Quella che segue è una parziale selezione degli insulti e delle infamie che ha dovuto patire. “Codardo”; ”Sprazzi di autentica balordaggine”; “Aspetto profondamente reazionario”; ”Amara e inutile vecchiaia”; ”Lancia avvertimenti mafiosi”; ”Precipitato al livello di un terrorismo piccolo-borghese”; ”Penoso”; “Travolto dagli anni e da antichi livori”; ”Gravissimi furono i suoi silenzi”; ”Stregato dalla mafia”; ”La sua funzione è esaurita”; ”Non ci serve più”: ”Fa l’apologia della mafia”; ”Non è più capace di immaginare un uomo vero”; ”Il suo credo: vendo, ergo sum”; ”Sta finendo piuttosto male”; ”Disfattista”; ”Arrogante”; ”Si riduce in misere polemiche sulle Brigate Rosse e l’antimafia”; “Nei suoi romanzi, qualunquismo e codardia civile”; “Trozkista”; “Iena dattilografa”…
Sciascia: uno degli scrittori più colti e raffinati del secolo che ci siamo lasciati alle spalle… Con i suoi romanzi, e racconti, con i suoi interventi ha saputo raccontare l’Italia e gli italiani; quello che seppero fare autori giustamente considerati “classici”, come Alessandro Manzoni, Luigi Pirandello, Federico De Roberto. Per aver saputo dire tante indicibili verità è stato (ed è) tanto amato e detestato.

Il giorno della civetta è uno dei romanzi più conosciuti di Sciascia; così famoso che quasi ne provava fastidio. In quel romanzo c’è su cui meditare, che sarebbe bene fosse scolpita anche nei manuali – se ve ne sono – di addestramento per poliziotti, carabinieri, magistrati. E’ quella in cui il capitano Bellodi vagheggia l’uso di strumenti al di là e al di sopra della legge, come quelli del prefetto Cesare Mori durante la dittatura fascista.

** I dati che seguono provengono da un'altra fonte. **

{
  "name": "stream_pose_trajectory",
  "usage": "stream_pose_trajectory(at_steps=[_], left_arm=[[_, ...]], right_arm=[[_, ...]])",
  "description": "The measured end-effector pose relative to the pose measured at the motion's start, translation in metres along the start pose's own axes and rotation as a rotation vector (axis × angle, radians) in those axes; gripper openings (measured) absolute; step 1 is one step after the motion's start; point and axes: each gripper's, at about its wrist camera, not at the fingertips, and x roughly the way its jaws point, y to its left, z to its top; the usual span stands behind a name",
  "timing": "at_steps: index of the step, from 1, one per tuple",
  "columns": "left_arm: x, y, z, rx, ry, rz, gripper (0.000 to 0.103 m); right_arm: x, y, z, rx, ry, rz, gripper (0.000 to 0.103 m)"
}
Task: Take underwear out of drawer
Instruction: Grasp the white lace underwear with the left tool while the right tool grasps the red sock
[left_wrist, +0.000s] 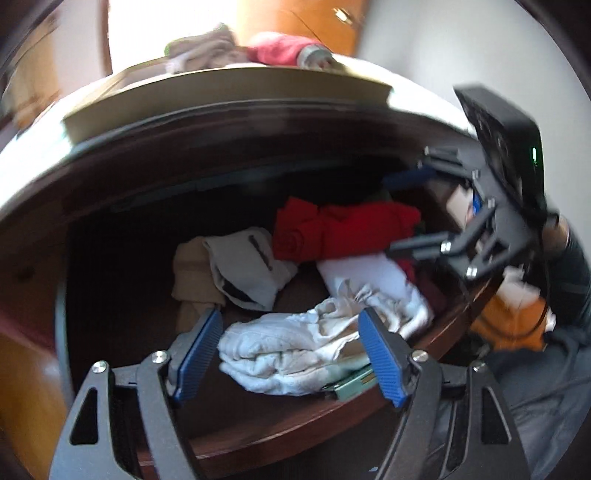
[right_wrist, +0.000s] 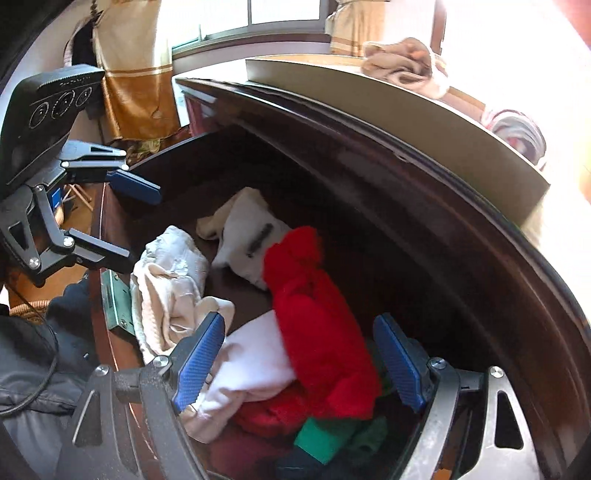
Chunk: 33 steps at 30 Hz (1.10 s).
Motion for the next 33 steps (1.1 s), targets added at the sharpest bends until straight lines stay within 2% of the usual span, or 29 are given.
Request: stream_pose_trajectory(at_steps=[1, 4, 9, 13, 19, 23, 25, 27, 29, 30, 32, 33], left_arm=[[0.002, -0.003, 0.005, 0.056, 0.043, -0.007, 0.077], [0.007, -0.007, 0.016, 0.141, 0.112, -0.046, 0.077], [0.024, -0.008, 0.029, 0.183, 0.237, -0.208, 0.077], [0.04, -0.013, 0.034, 0.203, 0.309, -0.25, 0.077], [0.067, -0.015, 0.038, 0.188, 0.398, -0.258, 0.076], [0.083, -0.015, 0.037, 0.155, 0.431, -0.271, 0.069], [0.088, -0.017, 0.033, 0.136, 0.439, -0.308, 0.052], [0.089, -0.019, 0.03, 0.138, 0.437, -0.317, 0.041], [0.084, -0.021, 0.027, 0.143, 0.417, -0.302, 0.031], [0.082, -0.021, 0.026, 0.135, 0.402, -0.289, 0.021], [0.068, -0.014, 0.025, 0.094, 0.345, -0.241, 0.016], [0.058, -0.007, 0.026, 0.071, 0.305, -0.217, 0.011]], right_arm=[[0.001, -0.002, -0.001, 0.006, -0.002, 0.001, 0.084], [0.005, -0.003, -0.004, 0.01, -0.001, 0.009, 0.084], [0.005, -0.005, -0.006, 0.019, -0.016, 0.018, 0.084], [0.004, -0.01, -0.007, 0.04, -0.02, 0.018, 0.084], [0.004, -0.012, -0.007, 0.058, -0.025, 0.014, 0.084], [0.001, -0.013, -0.007, 0.06, -0.021, 0.008, 0.084], [0.001, -0.013, -0.006, 0.058, -0.017, 0.002, 0.084], [0.001, -0.013, -0.005, 0.058, -0.012, -0.002, 0.084], [0.002, -0.013, -0.004, 0.06, -0.009, -0.008, 0.084], [0.002, -0.013, -0.003, 0.062, -0.01, -0.012, 0.084], [0.0, -0.014, -0.002, 0.066, -0.016, -0.02, 0.084], [-0.001, -0.014, -0.002, 0.067, -0.02, -0.022, 0.084]])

Bellodi vince subito quella tentazione/ illusione in cui era precipitato; e svolge un ragionamento che è il nocciolo della questione:
Qui bisognerebbe sorprendere la gente nel covo dell’inadempienza fiscale, come in America. Ma non soltanto le persone come Mariano Arena; e non soltanto qui in Sicilia. Bisognerebbe, di colpo, piombare sulle banche; mettere mani esperte nella contabilità generalmente a doppio fondo, delle grandi e delle piccole aziende; revisionare i catasti. E tutte quelle volpi, vecchie e nuove, che stanno a sprecare il loro fiuto dietro le idee politiche o le tendenze o gli incontri dei membri più inquieti di quella grande famiglia che è il regime, e dietro i nemici della famiglia, sarebbe meglio si mettessero ad annusare intorno alle ville, le automobili fuori serie, le mogli, le amanti di certi funzionari; e confrontare quei segni di ricchezza agli stipendi, e tirarne il giusto senso. Soltanto così a uomini come don Mariano comincerebbe a mancare il terreno sotto i piedi….
Una strategia investigativa, quella degli accertamenti bancari e del controllo dei patrimoni, che nessuno aveva mai tentato, e che nessuno tenterà mai seriamente prima di Giovanni Falcone, che lo farà vent’anni dopo.
Anima tante battaglie politico-culturali: la vicenda Moro, la vicenda del rapimento del giudice Giovanni D’Urso; la lotta alla mafia, e a certa anti-mafia, l’impegno a fianco di Enzo Tortora per una giustizia più giusta, umana e rispettosa…

Si sorride un po’ amari nel vedere che oggi, a piangerlo, in prima fila, spesso sono gli stessi che in vita (e qualcuno anche dopo che era morto), si sono prodigati in insulti volgari e meschini. Si dirà che non è cosa nuova.
Ci lascia una sorta di testamento:
Bisogna rompere i compromessi e le compromissioni, i giochi delle parti, le mafie, gli intrallazzi, i silenzi, le omertà; rompere questa specie di patto fra la stupidità e la violenza che si viene manifestando nelle cose italiane, rompere l’equivalenza tra il potere, la scienza e la morte che sembra stia per stabilirsi nel mondo; rompere le uova nel paniere, se si vuol dirla con linguaggio e immagine più quotidiana, prima che ci preparino la letale frittata.